An evaluation of dystrophin protein expression was
included in this study as an exploratory endpoint; however,
due in part to technical limitations of the assay, no relationship could be established by 6MWD and dystrophin
expression. Could you talk a little about the theory
behind this possible relationship? Will it be explored
in any future studies?
An investigational new drug, ataluren is a protein restoration therapy designed to enable the formation of a functioning protein in patients with genetic disorders caused by a nonsense mutation. A nonsense mutation is an alteration in the genetic code that prematurely halts the synthesis of an essential protein, such as the dystrophin protein in nmDBMD. Restoration of functional dystrophin protein may enable ataluren to address the underlying cause of nmDBMD and change the course of the disease.

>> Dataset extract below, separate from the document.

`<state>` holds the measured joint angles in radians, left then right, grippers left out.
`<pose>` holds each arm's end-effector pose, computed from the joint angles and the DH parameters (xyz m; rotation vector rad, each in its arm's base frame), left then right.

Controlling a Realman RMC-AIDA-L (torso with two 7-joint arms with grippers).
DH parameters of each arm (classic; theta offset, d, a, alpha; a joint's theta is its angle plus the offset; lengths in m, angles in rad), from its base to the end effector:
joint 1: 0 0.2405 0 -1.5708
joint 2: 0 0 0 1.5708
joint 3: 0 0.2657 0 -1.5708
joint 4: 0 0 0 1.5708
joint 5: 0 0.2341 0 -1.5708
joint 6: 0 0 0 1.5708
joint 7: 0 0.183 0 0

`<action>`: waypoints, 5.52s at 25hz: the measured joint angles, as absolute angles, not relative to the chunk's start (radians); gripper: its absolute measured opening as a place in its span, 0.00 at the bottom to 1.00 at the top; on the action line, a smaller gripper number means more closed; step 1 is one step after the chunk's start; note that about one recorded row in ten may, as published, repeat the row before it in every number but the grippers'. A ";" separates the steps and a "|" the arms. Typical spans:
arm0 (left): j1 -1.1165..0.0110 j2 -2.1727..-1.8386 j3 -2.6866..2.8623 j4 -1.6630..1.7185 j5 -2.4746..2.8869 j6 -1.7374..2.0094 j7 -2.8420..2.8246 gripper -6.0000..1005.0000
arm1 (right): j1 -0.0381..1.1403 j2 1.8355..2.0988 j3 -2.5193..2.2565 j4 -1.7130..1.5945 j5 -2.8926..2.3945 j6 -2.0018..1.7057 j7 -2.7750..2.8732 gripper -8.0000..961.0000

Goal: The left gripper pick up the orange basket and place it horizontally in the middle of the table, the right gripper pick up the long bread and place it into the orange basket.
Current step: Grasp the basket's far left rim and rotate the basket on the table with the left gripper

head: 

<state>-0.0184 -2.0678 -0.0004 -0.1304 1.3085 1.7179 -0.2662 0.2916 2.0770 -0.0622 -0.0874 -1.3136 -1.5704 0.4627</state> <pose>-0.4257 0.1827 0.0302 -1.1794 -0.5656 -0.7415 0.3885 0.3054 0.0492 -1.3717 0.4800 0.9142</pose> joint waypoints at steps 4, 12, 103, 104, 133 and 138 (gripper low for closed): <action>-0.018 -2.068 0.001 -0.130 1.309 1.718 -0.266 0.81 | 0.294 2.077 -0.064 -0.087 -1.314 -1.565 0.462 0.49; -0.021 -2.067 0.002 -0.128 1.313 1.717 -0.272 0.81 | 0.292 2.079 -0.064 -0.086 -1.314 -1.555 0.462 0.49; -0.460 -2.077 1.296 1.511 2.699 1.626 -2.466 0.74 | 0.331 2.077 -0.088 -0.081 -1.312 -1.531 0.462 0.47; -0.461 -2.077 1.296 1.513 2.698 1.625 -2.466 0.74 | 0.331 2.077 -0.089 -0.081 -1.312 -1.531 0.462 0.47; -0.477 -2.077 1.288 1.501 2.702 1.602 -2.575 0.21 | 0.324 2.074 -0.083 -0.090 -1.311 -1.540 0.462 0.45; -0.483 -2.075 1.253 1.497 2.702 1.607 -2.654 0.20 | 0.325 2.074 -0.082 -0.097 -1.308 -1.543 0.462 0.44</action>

The phase IIb trial was the first long-term, multinational, placebo-controlled study to evaluate muscle biopsies for dystrophin expression with the goal of correlating protein levels with clinical efficacy outcomes. The results showed that the analysis was compromised by the technical limitations of the method (such as low sensitivity), poor sample quality due to procedural complexity, and high variability in disease pathology. Due in part to these issues, no correlation between muscle dystrophin and 6MWD at baseline or in changes from baseline to Week 48 was observed.
Given available data from clinical trials of multiple investigational drugs, the international research community has recognized that current methods are inadequate to validate muscle dystrophin as a biomarker for drug response. PTC Therapeutics is supporting an effort led by TREAT-NMD and the Children's National Medical Center to identify, validate, and standardize a reliable and reproducible method for the analysis of muscle dystrophin in therapeutic clinical trials.
What is next? What is the timeline in terms of interactions
with the U.S. FDA?
Discussions with the U.S. Food and Drug Administration regarding the path forward for ataluren in nmDBMD are underway, and PTC Therapeutics expects to provide an update on the U.S. regulatory timeline in the first half of 2011.